AIM OF THE EXERCISE: All entries below are to be returned exactly, with pictures left out.

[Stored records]
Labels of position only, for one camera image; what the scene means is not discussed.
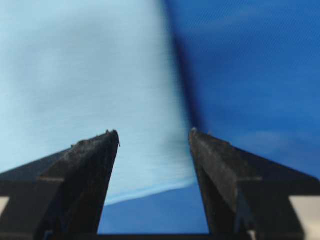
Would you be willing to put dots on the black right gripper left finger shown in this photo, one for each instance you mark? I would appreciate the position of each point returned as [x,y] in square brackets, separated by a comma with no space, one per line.
[61,195]

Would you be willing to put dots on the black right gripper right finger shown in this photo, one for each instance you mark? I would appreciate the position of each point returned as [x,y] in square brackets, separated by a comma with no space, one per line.
[246,196]

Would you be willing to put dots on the light blue towel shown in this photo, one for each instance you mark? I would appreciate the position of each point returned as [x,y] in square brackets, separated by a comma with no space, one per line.
[72,69]

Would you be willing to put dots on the blue table cloth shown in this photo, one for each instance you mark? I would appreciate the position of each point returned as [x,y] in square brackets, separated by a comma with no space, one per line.
[244,71]

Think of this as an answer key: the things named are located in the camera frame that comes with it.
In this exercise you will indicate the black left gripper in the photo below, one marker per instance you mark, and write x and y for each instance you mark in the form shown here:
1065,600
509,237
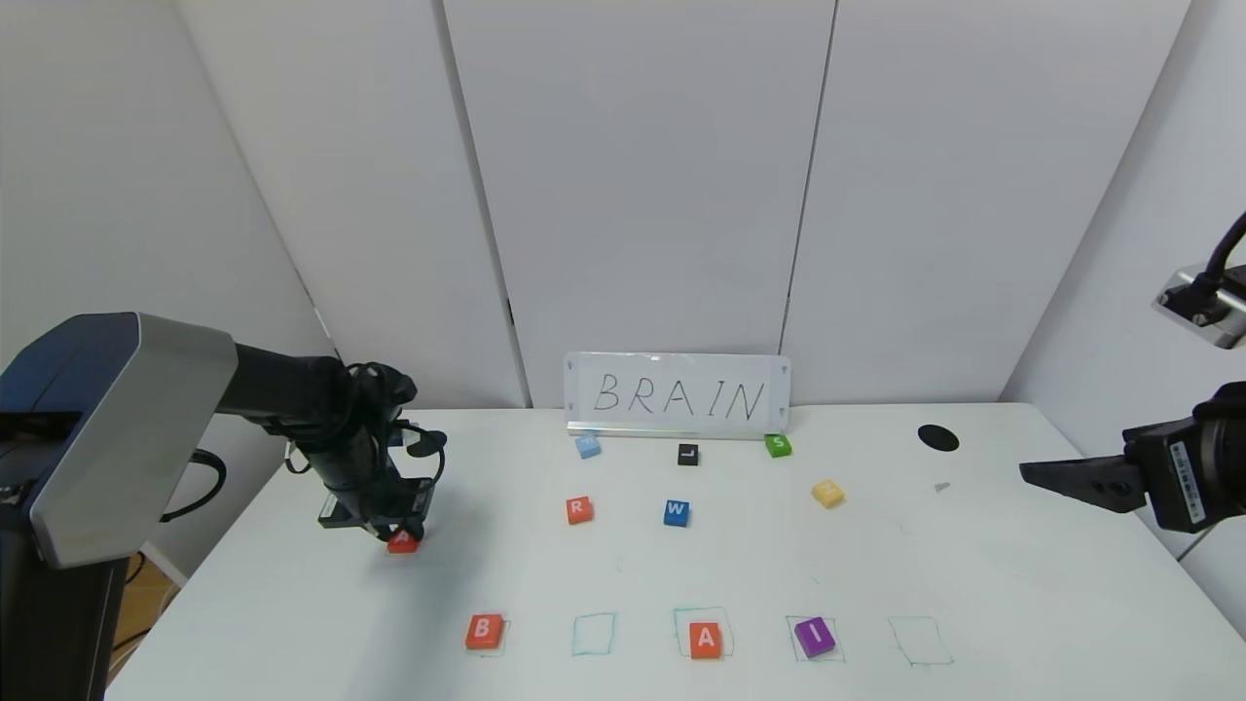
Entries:
375,510

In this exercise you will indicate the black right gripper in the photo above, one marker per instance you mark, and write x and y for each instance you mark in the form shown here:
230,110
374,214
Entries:
1182,479

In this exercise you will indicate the orange block letter A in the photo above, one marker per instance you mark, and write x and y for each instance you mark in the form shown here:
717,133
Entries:
706,640
402,544

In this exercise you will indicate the orange block letter R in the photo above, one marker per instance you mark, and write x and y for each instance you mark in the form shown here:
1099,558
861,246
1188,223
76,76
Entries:
579,509

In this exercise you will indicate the yellow letter block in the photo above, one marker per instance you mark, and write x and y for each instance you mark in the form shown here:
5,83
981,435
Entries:
827,493

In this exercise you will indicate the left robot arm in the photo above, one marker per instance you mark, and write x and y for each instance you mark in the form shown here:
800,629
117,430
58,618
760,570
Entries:
117,428

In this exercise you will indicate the orange block letter B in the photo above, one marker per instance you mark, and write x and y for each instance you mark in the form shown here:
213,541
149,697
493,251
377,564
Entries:
484,631

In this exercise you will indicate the light blue letter block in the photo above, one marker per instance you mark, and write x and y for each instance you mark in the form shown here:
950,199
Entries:
587,446

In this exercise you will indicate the blue block letter W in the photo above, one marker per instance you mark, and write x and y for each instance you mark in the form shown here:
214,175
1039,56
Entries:
677,512

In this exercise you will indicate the black block letter L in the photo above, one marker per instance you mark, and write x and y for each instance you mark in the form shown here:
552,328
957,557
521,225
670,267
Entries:
688,454

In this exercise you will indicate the green block letter S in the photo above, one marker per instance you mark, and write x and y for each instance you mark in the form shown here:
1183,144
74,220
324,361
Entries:
778,445

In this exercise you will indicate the purple block letter I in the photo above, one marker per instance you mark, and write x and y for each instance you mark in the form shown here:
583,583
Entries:
814,636

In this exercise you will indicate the white sign reading BRAIN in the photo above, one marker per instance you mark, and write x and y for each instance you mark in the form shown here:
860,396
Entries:
681,394

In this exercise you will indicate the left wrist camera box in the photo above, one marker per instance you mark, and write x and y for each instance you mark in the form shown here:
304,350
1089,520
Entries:
333,509

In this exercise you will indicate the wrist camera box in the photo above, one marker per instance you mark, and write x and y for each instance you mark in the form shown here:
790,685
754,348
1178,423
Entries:
333,509
1207,307

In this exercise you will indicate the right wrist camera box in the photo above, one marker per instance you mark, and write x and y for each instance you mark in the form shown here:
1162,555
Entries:
1207,307

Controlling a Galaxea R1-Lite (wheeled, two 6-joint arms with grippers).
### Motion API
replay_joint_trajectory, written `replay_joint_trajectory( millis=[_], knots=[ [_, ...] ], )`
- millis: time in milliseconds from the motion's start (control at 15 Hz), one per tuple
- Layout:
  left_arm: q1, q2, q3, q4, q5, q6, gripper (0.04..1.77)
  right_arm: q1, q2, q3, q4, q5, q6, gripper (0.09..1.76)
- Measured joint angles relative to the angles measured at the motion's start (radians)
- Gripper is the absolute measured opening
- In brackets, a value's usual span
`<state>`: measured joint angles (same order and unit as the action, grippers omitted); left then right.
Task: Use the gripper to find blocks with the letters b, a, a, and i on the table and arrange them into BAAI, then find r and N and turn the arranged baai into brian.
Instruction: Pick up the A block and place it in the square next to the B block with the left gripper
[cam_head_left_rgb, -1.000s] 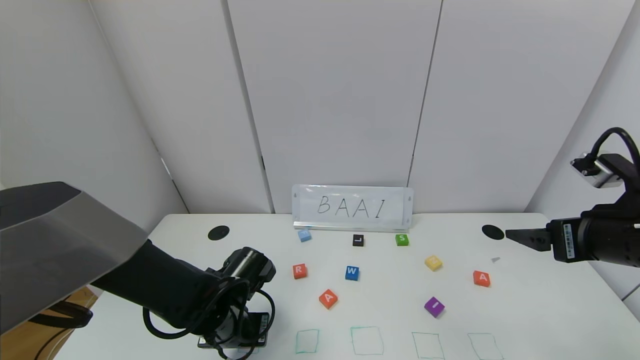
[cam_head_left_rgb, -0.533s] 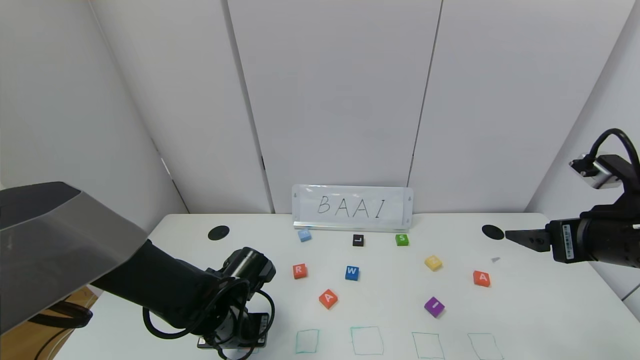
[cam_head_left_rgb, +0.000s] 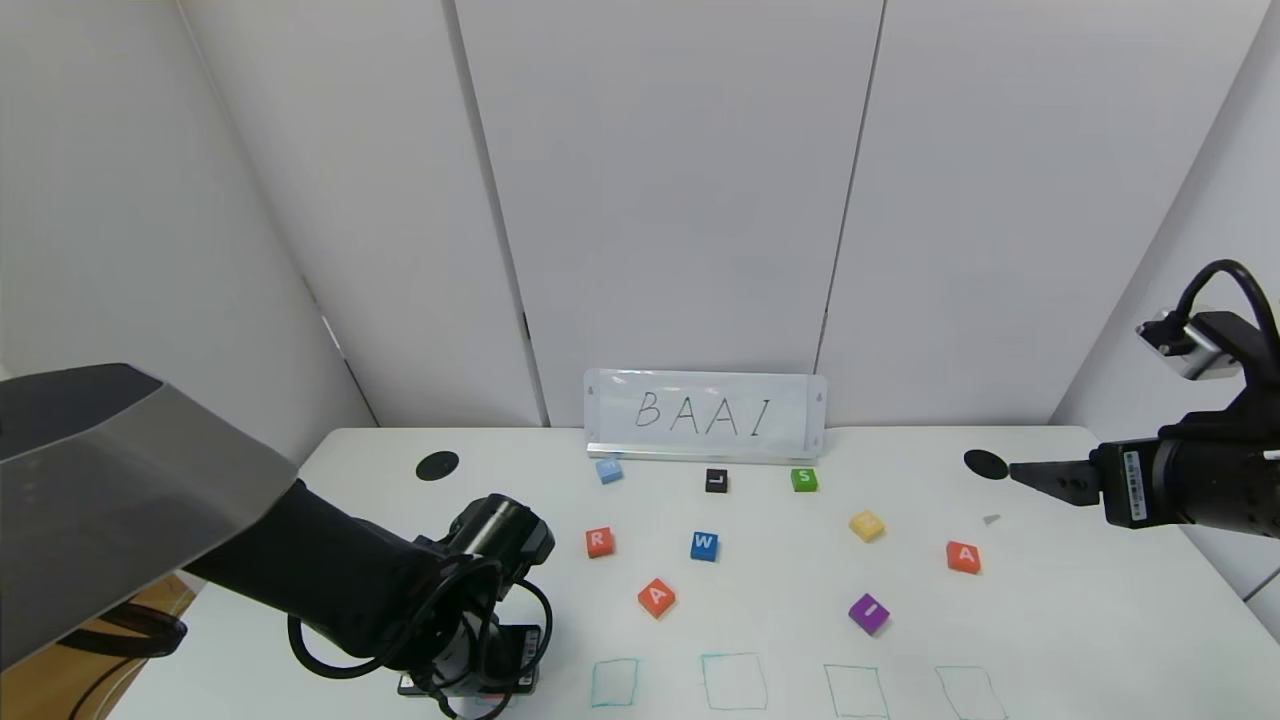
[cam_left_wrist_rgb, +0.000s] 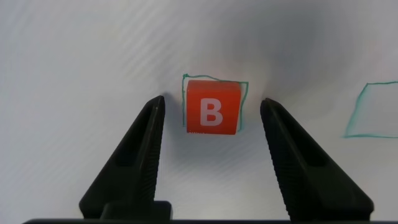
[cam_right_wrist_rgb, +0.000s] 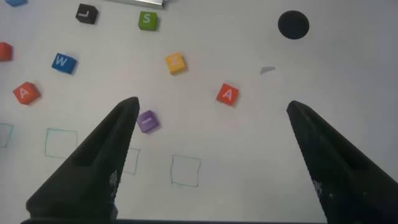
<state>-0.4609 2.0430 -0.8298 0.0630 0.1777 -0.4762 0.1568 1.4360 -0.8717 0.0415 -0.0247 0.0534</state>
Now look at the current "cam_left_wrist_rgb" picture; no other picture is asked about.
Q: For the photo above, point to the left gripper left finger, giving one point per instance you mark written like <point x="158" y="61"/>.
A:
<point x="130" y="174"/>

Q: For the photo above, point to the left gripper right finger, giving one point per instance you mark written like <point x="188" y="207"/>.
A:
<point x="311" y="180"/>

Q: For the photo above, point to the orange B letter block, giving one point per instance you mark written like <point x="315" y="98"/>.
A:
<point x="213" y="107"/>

EXERCISE OUTPUT:
Labels of position only, for one camera image; what the scene means is not discussed.
Would you be willing to put dots on the black right gripper left finger shown in this photo, one for each instance you mark? I would appreciate the position of each point returned as [x,y] in square brackets, separated by a comma with no space, one per line.
[61,195]

Would you be willing to put dots on the black right gripper right finger shown in this photo, one for each instance you mark? I would appreciate the position of each point returned as [x,y] in square brackets, separated by a comma with no space, one per line.
[246,196]

Would you be willing to put dots on the light blue towel shown in this photo, one for each instance you mark? I would appreciate the position of each point returned as [x,y] in square brackets, separated by a comma with no space, one per line.
[72,69]

Would you be willing to put dots on the blue table cloth shown in this photo, one for each instance you mark? I would appreciate the position of each point returned as [x,y] in square brackets, separated by a comma with no space, one per line.
[244,71]

Think of this as an answer key: the things named are located in the camera frame that comes with it.
In this exercise you will indicate the black left gripper in the photo below, one marker per instance you mark, and write x and y for each instance you mark in the form shown here:
1065,600
509,237
Entries:
375,510

In this exercise you will indicate the black right gripper in the photo above, one marker per instance you mark, and write x and y for each instance you mark in the form shown here:
230,110
374,214
Entries:
1182,479

In this exercise you will indicate the orange block letter A in the photo above, one marker per instance you mark, and write x and y for each instance you mark in the form shown here:
717,133
Entries:
706,640
402,544

In this exercise you will indicate the orange block letter R in the photo above, one marker per instance you mark, and write x and y for each instance you mark in the form shown here:
1099,558
861,246
1188,223
76,76
Entries:
579,509

In this exercise you will indicate the yellow letter block in the photo above, one marker per instance you mark, and write x and y for each instance you mark in the form shown here:
5,83
981,435
Entries:
827,493

In this exercise you will indicate the left robot arm in the photo above, one marker per instance you mark, and write x and y for each instance you mark in the form shown here:
800,629
117,430
58,618
760,570
Entries:
117,428

In this exercise you will indicate the orange block letter B in the photo above, one marker per instance you mark, and write x and y for each instance you mark in the form shown here:
213,541
149,697
493,251
377,564
Entries:
484,631

In this exercise you will indicate the light blue letter block in the photo above, one marker per instance you mark, and write x and y for each instance you mark in the form shown here:
950,199
Entries:
587,446

In this exercise you will indicate the blue block letter W in the photo above, one marker per instance you mark, and write x and y for each instance you mark in the form shown here:
214,175
1039,56
Entries:
677,512

In this exercise you will indicate the black block letter L in the photo above, one marker per instance you mark, and write x and y for each instance you mark in the form shown here:
552,328
957,557
521,225
670,267
Entries:
688,454

In this exercise you will indicate the green block letter S in the photo above, one marker per instance you mark, and write x and y for each instance you mark in the form shown here:
1183,144
74,220
324,361
Entries:
778,445

In this exercise you will indicate the purple block letter I in the photo above, one marker per instance you mark, and write x and y for each instance you mark in the form shown here:
583,583
Entries:
814,636

In this exercise you will indicate the white sign reading BRAIN in the photo above, one marker per instance you mark, and write x and y for each instance you mark in the form shown here:
860,396
Entries:
681,394

In this exercise you will indicate the left wrist camera box in the photo above, one marker per instance you mark, and write x and y for each instance you mark in the form shown here:
304,350
1089,520
Entries:
333,509

In this exercise you will indicate the wrist camera box in the photo above, one marker per instance you mark, and write x and y for each instance you mark in the form shown here:
790,685
754,348
1178,423
Entries:
333,509
1207,307

In this exercise you will indicate the right wrist camera box in the photo above, one marker per instance you mark, and write x and y for each instance you mark in the form shown here:
1162,555
Entries:
1207,307

Controlling a Galaxea R1-Lite (wheeled, two 6-joint arms with grippers).
### Motion API
replay_joint_trajectory, written `replay_joint_trajectory( millis=[_], knots=[ [_, ...] ], )`
- millis: time in milliseconds from the motion's start (control at 15 Hz), one per tuple
- Layout:
  left_arm: q1, q2, q3, q4, q5, q6, gripper (0.04..1.77)
  right_arm: q1, q2, q3, q4, q5, q6, gripper (0.09..1.76)
- Measured joint angles relative to the angles measured at the motion's start (radians)
- Gripper is the absolute measured opening
- In brackets, a value's usual span
`<state>`: measured joint angles (same order and unit as the action, grippers omitted); left then right.
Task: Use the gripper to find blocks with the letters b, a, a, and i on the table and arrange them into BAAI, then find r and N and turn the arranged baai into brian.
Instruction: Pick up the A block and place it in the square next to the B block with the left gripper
[cam_head_left_rgb, -1.000s] 
[cam_head_left_rgb, -0.533s] 
[cam_head_left_rgb, +0.000s] 
[cam_left_wrist_rgb, +0.000s] 
[cam_right_wrist_rgb, +0.000s] 
<state>-0.4609 2.0430 -0.8298 0.0630 0.1777 -0.4762 0.1568 1.4360 -0.8717 0.0415 -0.0247 0.0534</state>
Now look at the current "cam_left_wrist_rgb" picture; no other picture is asked about.
Q: For the photo above, point to the left gripper left finger, giving one point per instance you mark written like <point x="158" y="61"/>.
A:
<point x="130" y="174"/>

Q: For the photo above, point to the left gripper right finger, giving one point per instance you mark written like <point x="188" y="207"/>.
A:
<point x="311" y="180"/>

Q: For the photo above, point to the orange B letter block, giving one point per instance you mark written like <point x="315" y="98"/>.
A:
<point x="213" y="107"/>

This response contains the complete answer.